Creole has come to mean the language and
folk culture that was native to the southern part of Louisiana
where African, French, and Spanish influenece was most deeply
rooted historically and culturally" (pg 157).
"In Louisiana, as well as throughout the
Americas, the word creole has been redefined over time in response
to changes in the social and racial climate" (pg157).
"Charles Barthelemy Rousseve, the Afro-Creole
historian writing in 1937, devoted considerable attention to disproving
the claim of white scholars that the word creole in its
noun form was used only to designate whites of pure French and
Spanish ancestry born in lower Louisiana" (pg 158).

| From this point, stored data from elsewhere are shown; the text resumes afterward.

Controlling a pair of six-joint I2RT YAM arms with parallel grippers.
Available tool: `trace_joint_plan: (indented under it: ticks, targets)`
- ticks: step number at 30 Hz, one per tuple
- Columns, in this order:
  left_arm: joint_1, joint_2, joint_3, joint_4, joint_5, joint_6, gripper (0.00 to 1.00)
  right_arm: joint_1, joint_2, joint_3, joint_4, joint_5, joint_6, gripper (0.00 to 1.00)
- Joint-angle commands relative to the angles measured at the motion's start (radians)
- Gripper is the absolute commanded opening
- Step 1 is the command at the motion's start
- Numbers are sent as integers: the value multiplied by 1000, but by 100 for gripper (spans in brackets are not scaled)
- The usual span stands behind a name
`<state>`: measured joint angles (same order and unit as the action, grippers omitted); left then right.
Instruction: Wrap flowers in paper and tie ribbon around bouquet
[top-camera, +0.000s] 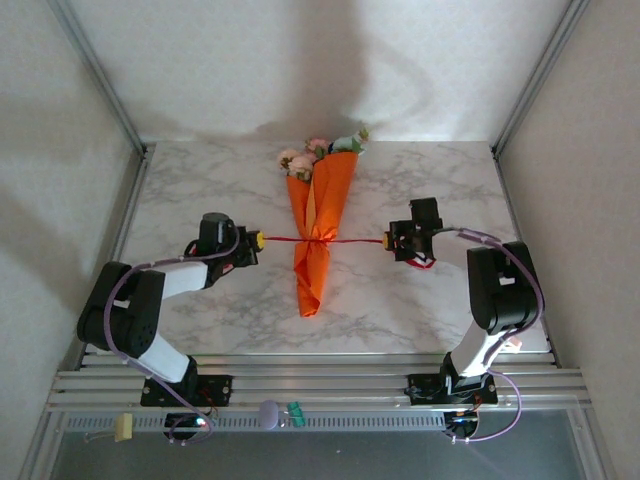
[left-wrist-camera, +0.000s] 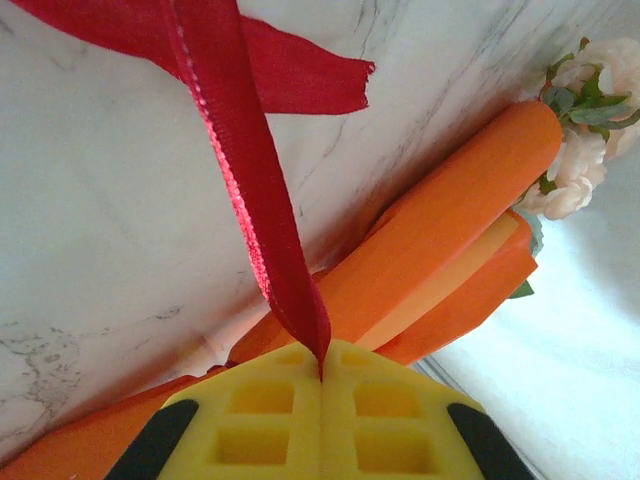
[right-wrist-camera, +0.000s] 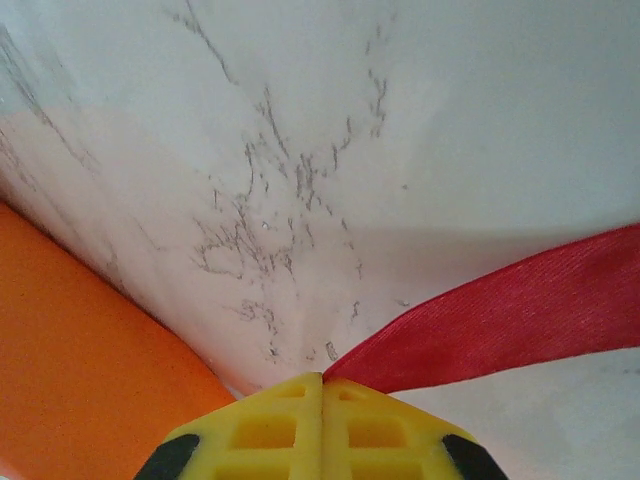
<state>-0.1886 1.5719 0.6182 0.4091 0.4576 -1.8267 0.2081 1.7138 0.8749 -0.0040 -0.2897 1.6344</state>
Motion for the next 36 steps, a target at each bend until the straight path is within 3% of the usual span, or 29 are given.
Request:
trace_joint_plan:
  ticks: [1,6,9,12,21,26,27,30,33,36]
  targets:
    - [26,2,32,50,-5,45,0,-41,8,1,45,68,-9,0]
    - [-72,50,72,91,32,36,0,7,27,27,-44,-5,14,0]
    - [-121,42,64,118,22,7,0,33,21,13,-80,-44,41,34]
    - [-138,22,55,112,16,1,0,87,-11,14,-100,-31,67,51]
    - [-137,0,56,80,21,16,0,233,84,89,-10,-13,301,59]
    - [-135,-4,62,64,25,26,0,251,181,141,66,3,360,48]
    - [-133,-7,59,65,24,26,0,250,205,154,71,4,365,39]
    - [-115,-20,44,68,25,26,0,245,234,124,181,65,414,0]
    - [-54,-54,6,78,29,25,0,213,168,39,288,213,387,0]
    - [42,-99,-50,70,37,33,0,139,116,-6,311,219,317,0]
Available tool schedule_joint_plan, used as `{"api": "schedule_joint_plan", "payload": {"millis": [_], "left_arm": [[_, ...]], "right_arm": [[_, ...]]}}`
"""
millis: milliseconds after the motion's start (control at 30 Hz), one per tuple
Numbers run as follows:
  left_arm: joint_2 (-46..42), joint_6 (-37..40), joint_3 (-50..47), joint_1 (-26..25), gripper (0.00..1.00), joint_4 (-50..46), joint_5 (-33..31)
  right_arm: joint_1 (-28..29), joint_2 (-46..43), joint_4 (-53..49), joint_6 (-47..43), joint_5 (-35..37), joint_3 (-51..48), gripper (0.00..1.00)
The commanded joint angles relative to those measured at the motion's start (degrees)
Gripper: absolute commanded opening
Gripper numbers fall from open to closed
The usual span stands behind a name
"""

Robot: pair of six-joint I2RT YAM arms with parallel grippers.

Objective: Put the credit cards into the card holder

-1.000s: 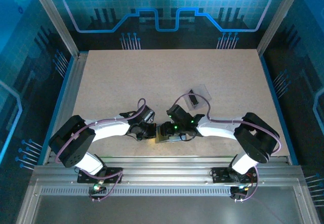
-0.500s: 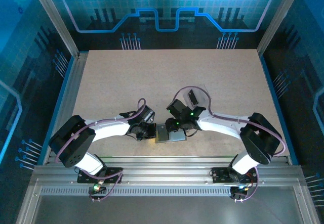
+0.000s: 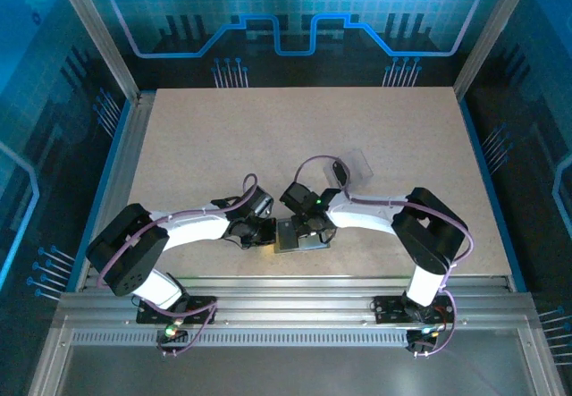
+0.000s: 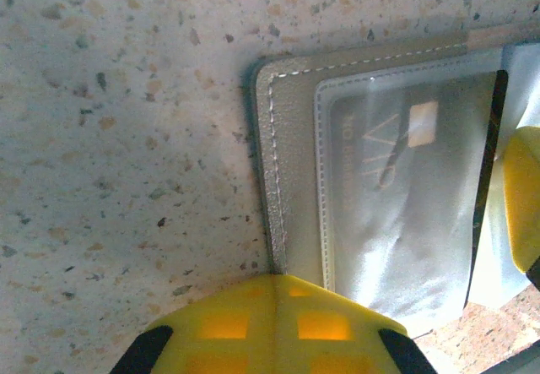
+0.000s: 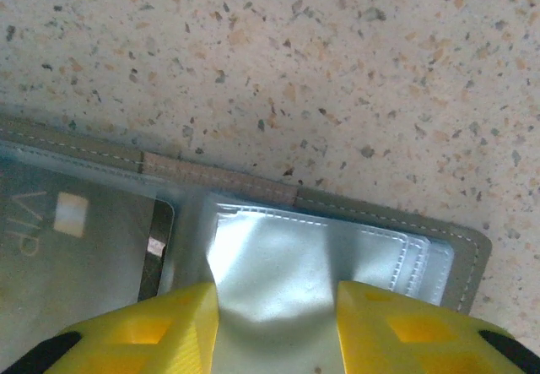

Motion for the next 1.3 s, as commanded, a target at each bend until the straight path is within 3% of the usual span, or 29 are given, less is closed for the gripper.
{"api": "schedule_joint_plan", "payload": {"millis": [0,133,400,600,700,1000,1267], "left_arm": [[3.2,0.4,-0.9,-0.5,0.05,1.1,-1.5],[3.3,0.4,-0.9,-0.4,0.05,1.3,-1.4],[3.6,0.4,-1.4,-0.4,0.05,1.7,-1.4],[5.7,0.1,-1.7,-0.5,0.04,3.7,-0.7],[6.2,-0.5,-1.9,-0.6,0.04,5.0,0.1],[6.2,-1.1,-2.2,-0.6,0.04,6.2,0.5],[6.1,-1.8,-2.6,-0.6,0.04,7.4,1.1]], "right_arm": [[1.2,3.2,-1.4,0.9,0.7,-0.7,0.4],[1.2,2.8,0.8,1.3,-1.5,-1.7,0.27],[2.0,1.5,-3.0,-0.9,1.1,3.0,0.0],[5.1,3.4,-9.6,-2.4,6.1,10.9,0.0],[6.2,5.4,-11.0,-2.9,5.1,13.7,0.07],[4.6,3.9,-1.6,-1.4,-9.1,11.3,0.26],[0.5,-1.6,12.8,3.8,-19.4,4.0,0.33]]}}
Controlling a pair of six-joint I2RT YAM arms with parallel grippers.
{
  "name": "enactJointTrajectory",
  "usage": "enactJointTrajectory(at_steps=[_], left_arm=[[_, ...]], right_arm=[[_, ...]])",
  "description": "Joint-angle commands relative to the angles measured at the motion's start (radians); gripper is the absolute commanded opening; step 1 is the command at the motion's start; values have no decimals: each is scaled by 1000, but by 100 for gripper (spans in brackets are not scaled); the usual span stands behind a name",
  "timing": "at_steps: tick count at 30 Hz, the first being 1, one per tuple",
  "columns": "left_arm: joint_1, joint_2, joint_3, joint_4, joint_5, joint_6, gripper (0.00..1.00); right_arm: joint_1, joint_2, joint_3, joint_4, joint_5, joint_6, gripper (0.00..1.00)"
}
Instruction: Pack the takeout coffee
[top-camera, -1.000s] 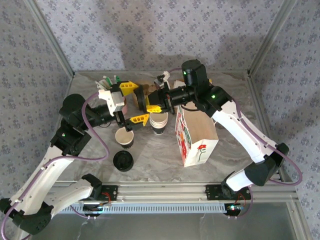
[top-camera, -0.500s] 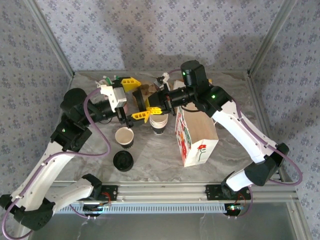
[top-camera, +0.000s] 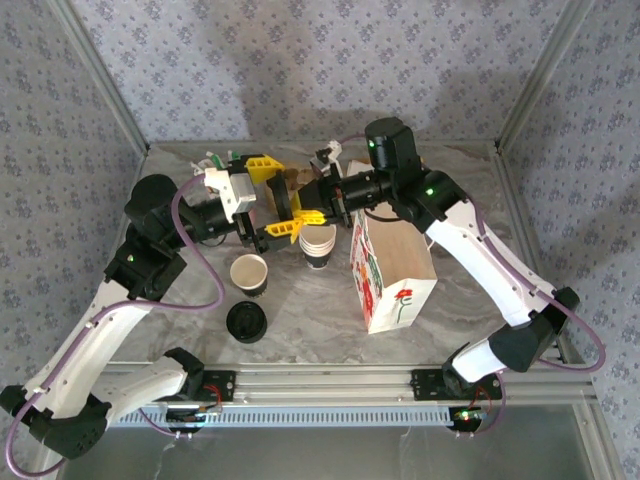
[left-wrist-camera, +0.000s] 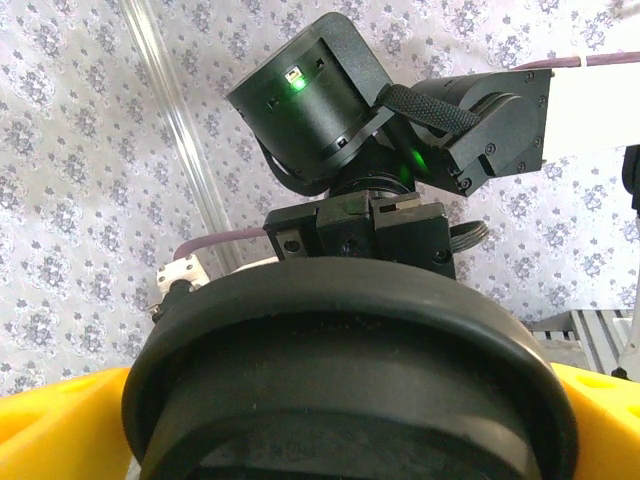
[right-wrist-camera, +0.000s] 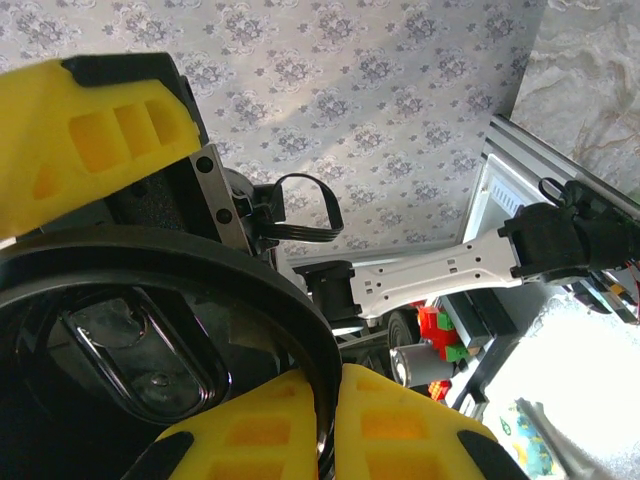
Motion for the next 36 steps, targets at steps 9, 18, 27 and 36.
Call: enactJointTrajectory(at_steps=[9, 18, 27, 36], left_arm=[[-3, -3, -3, 52, -17, -3, 92], [-3, 0, 1, 38, -6, 12, 84], [-3, -20, 12, -73, -9, 84, 80], [-2, -119, -4, -388, -193, 208, 80]], right_arm=[[-22, -33, -22, 25, -25, -24, 10], [-24, -35, -27, 37, -23, -21, 13], [-68, -63, -22, 18, -28, -4, 32], [-210, -69, 209, -322, 3, -228, 35]])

"By the nineteenth century, the mixed-blood
creoles of Louisiana who acknowledged their African descent emphasized
and took greatest pride in their French ancestry. They defined
creole to mean racially mixed, enforced endogamous marriage among
their own group, and distinguished themselves from and looked
down upon blacks and Anglo-Afro-Americans, though their disdain
stemmed from cultural as well as racial distinctions. A
recent study indicates that in New Orleans during the 1970’s,
the designations "black" and "creole" were irreconcilable.
These young Afro-New Orleaneans embraced a definition of creole
that is racially rather than culturally defined, as well as being
historical" (pg 158).
"Conditions prevailing during the earliest
stage of colonization molded a creole or Afro-American slave culture
through a process of blending and adaptation of cultural materials
brought by the slaves who were first introduced" (pg159).